Csv source

This article contains example code that shows the usage of the CsvSource component.

The Csv source is your best choice if you want to load data from a file that is RFC-4180 compliant   . The CsvSource (as well as the CsvDestination) relies on the 3rd party library CsvHelper by Josh Close   . Some of the Configuration properties from this library are directly exposed.

Shared code

The following method is used in the subsequent examples, and prints the content of a csv file on the console output.

private void PrintInputFile(string sourceFile) {
    Console.WriteLine($"Content of file '{Path.GetFileName(sourceFile)}'");
    Console.WriteLine("---");
    Console.WriteLine(File.ReadAllText(sourceFile));
    Console.WriteLine("---");
}

Read csv file - simple start

With POCO

Let’s start with a simple example - we read a simple csv file into a memory destination using a POCO (Plain old component object).

public class MyRow
{
    public string Value1 { get; set; }
    public decimal Value2 { get; set; }
    public int Id { get; set; }
}

string sourceFile = @"res/Examples/SameHeaderNames.csv";
PrintInputFile(sourceFile);
var source = new CsvSource<MyRow>(sourceFile);
source.ResourceType = ResourceType.File;
var dest = new MemoryDestination<MyRow>();

source.LinkTo(dest);
Network.Execute(source);

foreach (var row in dest.Data)
    Console.WriteLine($"Received Id: {row.Id}, Value1: {row.Value1}, Value2: {row.Value2}");

/* Output:
Content of file 'SameHeaderName.csv'
---
Id,Value1,Value2
1,"Test1",1.1
2,"Test2",1.2
3,"Test3",1.3
---
Received Id: 1, Value1: Test1, Value2: 1.1
Received Id: 2, Value1: Test2, Value2: 1.2
Received Id: 3, Value1: Test3, Value2: 1.3
*/

With dynamic ExpandoObject

Now we process the same file as in the previous example, but now using the dyamic ExpandoObject.

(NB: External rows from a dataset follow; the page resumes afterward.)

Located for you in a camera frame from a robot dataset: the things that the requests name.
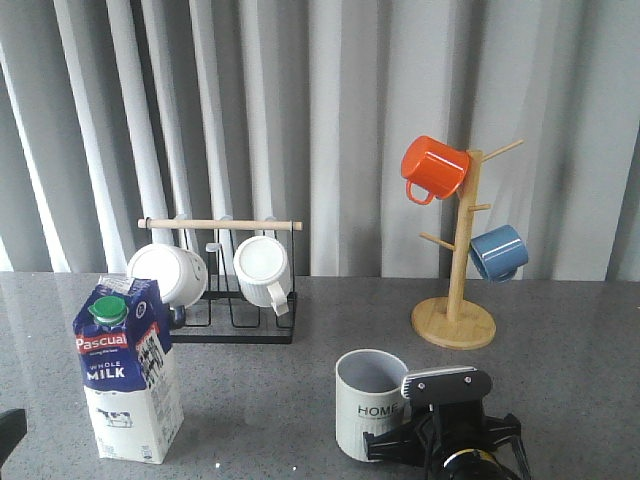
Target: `wooden rod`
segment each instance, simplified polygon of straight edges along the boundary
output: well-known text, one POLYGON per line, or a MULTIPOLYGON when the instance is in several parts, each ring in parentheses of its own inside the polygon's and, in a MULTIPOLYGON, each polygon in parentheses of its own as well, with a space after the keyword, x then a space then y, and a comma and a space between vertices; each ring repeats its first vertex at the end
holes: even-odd
POLYGON ((490 203, 481 203, 480 205, 472 205, 469 207, 470 212, 477 212, 478 210, 489 210, 491 208, 490 203))
POLYGON ((482 161, 486 162, 490 158, 497 157, 498 155, 500 155, 502 153, 505 153, 505 152, 508 152, 512 148, 516 148, 517 146, 522 145, 523 143, 524 143, 523 139, 516 140, 515 142, 510 143, 509 145, 505 145, 504 147, 499 148, 495 152, 491 152, 490 154, 485 155, 484 157, 482 157, 482 161))
POLYGON ((453 252, 451 264, 451 280, 449 281, 449 296, 447 297, 447 320, 455 322, 460 312, 464 295, 464 283, 467 276, 467 258, 469 256, 469 243, 471 242, 471 229, 473 227, 474 212, 470 210, 476 205, 478 197, 478 185, 480 184, 480 170, 482 168, 482 152, 470 150, 469 170, 462 185, 460 203, 458 205, 458 218, 456 222, 456 249, 453 252))
POLYGON ((175 220, 141 218, 138 228, 193 228, 196 230, 295 230, 302 231, 302 222, 257 220, 175 220))
POLYGON ((445 242, 444 240, 441 240, 438 237, 434 237, 433 235, 430 235, 430 234, 428 234, 426 232, 422 232, 420 234, 420 236, 422 238, 426 239, 426 240, 430 240, 430 241, 432 241, 434 243, 437 243, 441 247, 448 248, 452 252, 455 251, 455 249, 456 249, 455 245, 451 245, 449 242, 445 242))

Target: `wooden base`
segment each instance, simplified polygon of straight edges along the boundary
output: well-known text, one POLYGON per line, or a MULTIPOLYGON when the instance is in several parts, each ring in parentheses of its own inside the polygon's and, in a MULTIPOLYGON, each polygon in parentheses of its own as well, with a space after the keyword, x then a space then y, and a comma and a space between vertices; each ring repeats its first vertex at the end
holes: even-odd
POLYGON ((455 350, 482 348, 493 340, 496 324, 481 306, 462 300, 455 321, 448 320, 446 312, 447 297, 429 298, 415 306, 411 324, 422 338, 455 350))

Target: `white ceramic mug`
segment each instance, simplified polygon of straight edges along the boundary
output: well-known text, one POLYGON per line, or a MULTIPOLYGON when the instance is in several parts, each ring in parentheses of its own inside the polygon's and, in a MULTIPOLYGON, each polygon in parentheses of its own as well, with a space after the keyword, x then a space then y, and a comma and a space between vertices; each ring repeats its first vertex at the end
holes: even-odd
POLYGON ((190 307, 207 288, 207 266, 183 248, 151 244, 138 250, 127 265, 127 276, 158 281, 162 303, 190 307))
POLYGON ((367 459, 363 434, 381 435, 402 424, 406 373, 402 360, 381 350, 354 350, 336 362, 336 441, 351 458, 374 461, 367 459))
POLYGON ((277 316, 289 311, 291 274, 287 251, 280 242, 266 236, 245 240, 233 257, 233 268, 247 301, 271 307, 277 316))

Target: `wooden mug tree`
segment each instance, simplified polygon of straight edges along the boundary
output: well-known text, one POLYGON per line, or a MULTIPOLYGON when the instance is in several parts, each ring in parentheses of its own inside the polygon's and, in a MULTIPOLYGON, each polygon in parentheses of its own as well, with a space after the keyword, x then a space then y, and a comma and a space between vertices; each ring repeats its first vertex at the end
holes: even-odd
POLYGON ((479 150, 468 151, 471 158, 464 183, 458 190, 458 217, 453 245, 428 233, 420 234, 422 238, 453 252, 449 296, 423 300, 411 314, 414 330, 431 343, 456 350, 472 350, 488 345, 495 336, 496 324, 491 314, 463 298, 471 229, 475 213, 491 208, 490 204, 476 203, 482 163, 522 143, 523 140, 518 140, 488 155, 483 155, 479 150))

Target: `blue milk carton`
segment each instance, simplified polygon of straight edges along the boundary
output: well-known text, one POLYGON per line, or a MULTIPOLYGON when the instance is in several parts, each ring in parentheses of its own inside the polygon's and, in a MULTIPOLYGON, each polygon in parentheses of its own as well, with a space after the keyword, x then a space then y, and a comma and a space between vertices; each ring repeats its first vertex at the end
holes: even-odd
POLYGON ((100 457, 162 463, 184 416, 158 283, 101 278, 73 329, 100 457))

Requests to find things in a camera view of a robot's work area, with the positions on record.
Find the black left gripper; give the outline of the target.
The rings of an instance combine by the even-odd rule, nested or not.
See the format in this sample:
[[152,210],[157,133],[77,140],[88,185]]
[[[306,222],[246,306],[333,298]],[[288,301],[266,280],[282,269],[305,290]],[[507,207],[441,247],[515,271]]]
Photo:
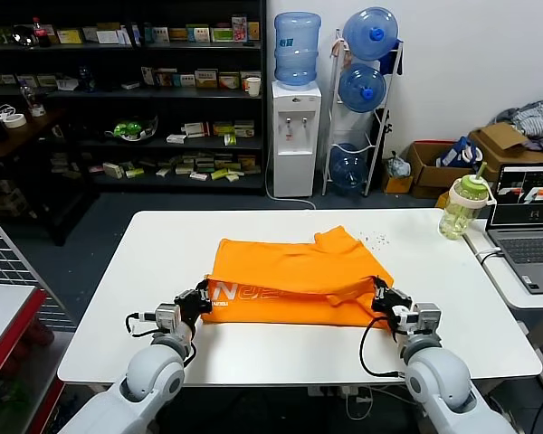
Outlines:
[[213,304],[208,297],[209,280],[203,279],[195,289],[188,289],[175,297],[175,304],[179,306],[180,318],[190,328],[205,311],[212,311]]

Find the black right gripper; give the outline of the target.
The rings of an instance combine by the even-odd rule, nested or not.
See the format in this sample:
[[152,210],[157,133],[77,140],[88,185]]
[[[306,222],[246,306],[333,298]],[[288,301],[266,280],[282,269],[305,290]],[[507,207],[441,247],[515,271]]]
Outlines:
[[389,324],[398,324],[401,315],[412,308],[412,299],[402,291],[387,288],[381,278],[374,278],[375,295],[373,297],[373,311],[384,314]]

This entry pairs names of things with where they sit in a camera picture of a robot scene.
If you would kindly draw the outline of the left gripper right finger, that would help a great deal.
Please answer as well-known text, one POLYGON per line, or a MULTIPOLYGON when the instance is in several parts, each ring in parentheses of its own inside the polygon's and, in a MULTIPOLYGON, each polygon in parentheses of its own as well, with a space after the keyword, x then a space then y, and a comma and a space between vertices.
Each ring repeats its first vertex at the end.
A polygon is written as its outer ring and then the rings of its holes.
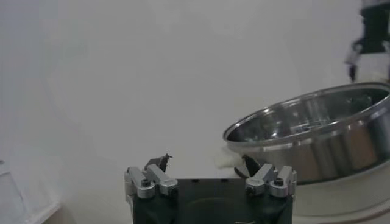
POLYGON ((256 197, 266 191, 277 198, 295 195, 297 172, 291 166, 283 166, 277 170, 274 165, 268 163, 260 165, 247 155, 243 156, 243 160, 249 173, 245 180, 245 191, 248 196, 256 197))

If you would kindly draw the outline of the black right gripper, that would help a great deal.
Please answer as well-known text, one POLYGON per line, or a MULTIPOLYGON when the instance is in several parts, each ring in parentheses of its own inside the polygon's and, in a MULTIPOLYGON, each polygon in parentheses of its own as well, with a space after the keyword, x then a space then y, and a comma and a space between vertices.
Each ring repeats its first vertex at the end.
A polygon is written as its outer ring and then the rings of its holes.
POLYGON ((362 2, 360 15, 363 23, 362 36, 352 43, 345 64, 351 83, 356 82, 360 54, 376 54, 386 51, 388 56, 387 82, 390 80, 389 3, 362 2))

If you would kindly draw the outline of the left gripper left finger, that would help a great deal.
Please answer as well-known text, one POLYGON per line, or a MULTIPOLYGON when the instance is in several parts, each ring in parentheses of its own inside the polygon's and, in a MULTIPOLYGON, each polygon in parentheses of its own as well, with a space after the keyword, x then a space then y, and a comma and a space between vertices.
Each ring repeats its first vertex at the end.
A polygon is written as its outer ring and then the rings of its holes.
POLYGON ((143 169, 128 167, 124 172, 126 200, 131 200, 134 196, 150 199, 156 195, 156 191, 162 196, 176 198, 179 194, 179 182, 165 173, 171 158, 169 154, 152 158, 143 169))

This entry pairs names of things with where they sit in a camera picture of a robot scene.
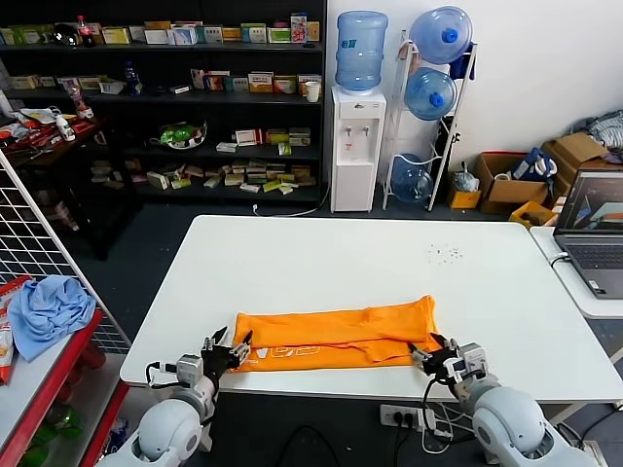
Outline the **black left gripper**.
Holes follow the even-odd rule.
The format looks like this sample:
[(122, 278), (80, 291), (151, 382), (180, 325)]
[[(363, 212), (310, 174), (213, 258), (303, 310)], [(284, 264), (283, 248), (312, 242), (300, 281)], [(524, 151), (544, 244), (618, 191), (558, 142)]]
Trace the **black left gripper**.
[(211, 337), (203, 341), (201, 357), (203, 360), (203, 374), (214, 384), (220, 382), (221, 376), (231, 369), (237, 369), (244, 364), (251, 351), (253, 332), (249, 331), (242, 341), (235, 347), (222, 344), (227, 336), (228, 327), (215, 331)]

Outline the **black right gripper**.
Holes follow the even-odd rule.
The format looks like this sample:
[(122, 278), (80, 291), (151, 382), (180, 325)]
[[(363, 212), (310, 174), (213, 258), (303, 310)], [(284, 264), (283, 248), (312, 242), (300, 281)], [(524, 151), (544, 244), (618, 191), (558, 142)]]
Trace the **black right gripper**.
[(463, 363), (457, 358), (458, 343), (454, 338), (447, 339), (442, 335), (432, 337), (439, 348), (431, 354), (418, 349), (411, 342), (407, 343), (414, 365), (426, 375), (434, 376), (437, 382), (453, 386), (461, 381), (459, 375), (463, 370)]

Because the dynamic object does not know about the types in the source, everyting will be read as a string and we need to convert our data into the right data type manually. In this example we use the RowModificationAction, which runs synchronously directly after each source record is read (on the same task/thread).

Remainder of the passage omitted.